7. Could Abengoa prepare a statement on Corporate Governance from the perspective of the majority owners, what powers are exercised, how succession is planned, what is their vision for the board, including the role of independent and international directors?

Abengoa SA is a Spanish public limited corporation that has been officially listed on the Madrid and Barcelona Stock Exchanges, as well as the Spanish Stock Market Interconnection System (SIBE, Continuous Market) since 1996, with 56.04% of its shares being held by Inversión Corporativa I.C., S.A.

Given that it is not feasible for us to respond to the questions posed from the perspective of the majority owner, we shall instead attempt to address these matters from the Abengoa standpoint.

First, Abengoa has no knowledge of the existence of parasocial agreements or concerted actions among its stakeholders or legal restrictions to voting rights; nor of relationships among significant shareholders, or relationships among significant shareholders and the company that differ from those deriving from ordinary commercial transfer or trade, being practically irrelevant.

Second, the Board of Directors is presently composed of fifteen members, six of which are independent, thereby representing 40%. Independent board members are professionals of renowned prestige who contribute their knowledge and independence to company management. In turn, dominical members of the Audit Committee and the Appointments and Remuneration Committee make up less than 25% of the total number of committee members.

The appointment of board members takes place through proposal to the Board by the Committee of Appointments and Remuneration, applying the criteria of independence and professionalism established under the Rules and Regulations of the Board and of the Committee itself. Board members affected by the motion in question abstain from the voting process.

In turn, the coordinating board member has been assigned the duties of coordinating the concerns and motivations of the other board members, including coordination in the event of absence or substitution of the chief executive officer and, to this end, has the power to call a meeting of the Board and to include new items on the agenda.

Third, the controlling shareholder, Inversión Corporativa, has therefore proposed the appointment of seven board members.
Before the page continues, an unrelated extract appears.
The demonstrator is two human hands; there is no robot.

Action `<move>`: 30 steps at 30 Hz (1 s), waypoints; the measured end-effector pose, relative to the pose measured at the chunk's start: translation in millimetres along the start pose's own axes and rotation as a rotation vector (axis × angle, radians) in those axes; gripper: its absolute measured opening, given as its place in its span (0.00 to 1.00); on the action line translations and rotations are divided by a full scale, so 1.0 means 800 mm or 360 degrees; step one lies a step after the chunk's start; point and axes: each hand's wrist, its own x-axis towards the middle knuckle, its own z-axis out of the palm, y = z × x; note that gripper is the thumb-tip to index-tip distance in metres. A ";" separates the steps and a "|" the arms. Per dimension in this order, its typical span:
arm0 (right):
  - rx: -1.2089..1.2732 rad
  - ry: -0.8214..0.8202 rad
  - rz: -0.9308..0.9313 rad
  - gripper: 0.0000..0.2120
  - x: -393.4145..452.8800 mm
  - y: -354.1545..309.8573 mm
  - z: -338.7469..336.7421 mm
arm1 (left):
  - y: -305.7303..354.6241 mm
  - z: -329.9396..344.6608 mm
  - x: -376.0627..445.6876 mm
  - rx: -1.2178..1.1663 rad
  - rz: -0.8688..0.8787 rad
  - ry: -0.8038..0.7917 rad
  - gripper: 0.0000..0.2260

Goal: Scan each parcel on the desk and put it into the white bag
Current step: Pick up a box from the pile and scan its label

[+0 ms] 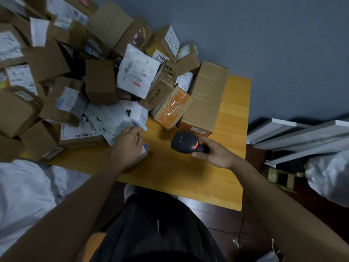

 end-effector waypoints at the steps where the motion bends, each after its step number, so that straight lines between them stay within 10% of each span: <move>1: 0.0021 0.0032 -0.0054 0.19 0.000 -0.013 0.003 | -0.003 -0.005 0.001 -0.0017 0.0005 0.0013 0.10; 25: -0.0050 0.0451 -0.0387 0.14 0.180 -0.336 0.236 | -0.208 -0.246 0.009 -0.0067 0.0035 0.0406 0.10; 30: 0.0040 0.0628 -0.0220 0.16 0.194 -0.332 0.249 | -0.215 -0.239 0.030 -0.0008 -0.0302 0.0211 0.29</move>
In all Shareholders’ Meetings, the controlling shareholder has voted in favor of the board members proposed by the company’s Appointments Committee, in which it does not hold a majority.
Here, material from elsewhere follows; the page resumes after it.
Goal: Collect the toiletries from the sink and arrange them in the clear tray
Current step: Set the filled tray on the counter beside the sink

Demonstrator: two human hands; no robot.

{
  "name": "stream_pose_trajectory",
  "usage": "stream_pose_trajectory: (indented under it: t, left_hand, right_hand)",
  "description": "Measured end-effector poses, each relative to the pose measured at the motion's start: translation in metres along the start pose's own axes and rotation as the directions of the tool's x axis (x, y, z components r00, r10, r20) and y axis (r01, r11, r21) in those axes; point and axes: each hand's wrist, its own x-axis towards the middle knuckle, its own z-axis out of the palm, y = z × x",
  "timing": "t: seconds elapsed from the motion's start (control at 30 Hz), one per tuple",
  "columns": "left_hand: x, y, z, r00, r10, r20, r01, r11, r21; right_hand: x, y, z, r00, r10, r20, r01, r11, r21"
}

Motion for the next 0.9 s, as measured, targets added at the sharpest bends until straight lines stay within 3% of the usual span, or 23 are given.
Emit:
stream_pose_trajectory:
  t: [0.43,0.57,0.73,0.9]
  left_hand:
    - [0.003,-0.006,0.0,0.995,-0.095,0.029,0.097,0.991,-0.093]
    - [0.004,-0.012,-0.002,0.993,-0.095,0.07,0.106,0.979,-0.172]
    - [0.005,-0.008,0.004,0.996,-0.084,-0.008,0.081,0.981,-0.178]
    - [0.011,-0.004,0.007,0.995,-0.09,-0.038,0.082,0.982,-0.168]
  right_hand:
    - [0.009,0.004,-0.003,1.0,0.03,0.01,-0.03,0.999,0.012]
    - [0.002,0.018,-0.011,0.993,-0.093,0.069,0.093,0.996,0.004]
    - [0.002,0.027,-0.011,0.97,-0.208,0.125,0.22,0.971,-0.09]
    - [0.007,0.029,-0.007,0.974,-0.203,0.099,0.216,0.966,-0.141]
Fourth, the chairman of the Board of Directors, executive officer, has the support of the majority shareholder, proposed by the latter in the Shareholders’ Meeting, as well as that of the Board of Directors itself, and the Appointments Committee, in the annual performance assessment. In exercising duties as an executive officer, two criteria are followed, one of which is to provide previous information to the Board on ordinary management, and, in the extraordinary case, on issues and decisions adopted at the board meeting; and the other involving subsequent information on the specific terms of a resolution previously approved by the Board when finalized by the executive officer. There is no special reporting to the controlling shareholder. The executive officer, therefore, reports to the Board or its delegated bodies. Transactions linked to the controlling shareholder are treated beforehand in the Audit Committee, market price is contrasted with independent reports, and in no case have there been significant costs or have they extended beyond the ordinary transactions of the company, as reflected in the annual accounts.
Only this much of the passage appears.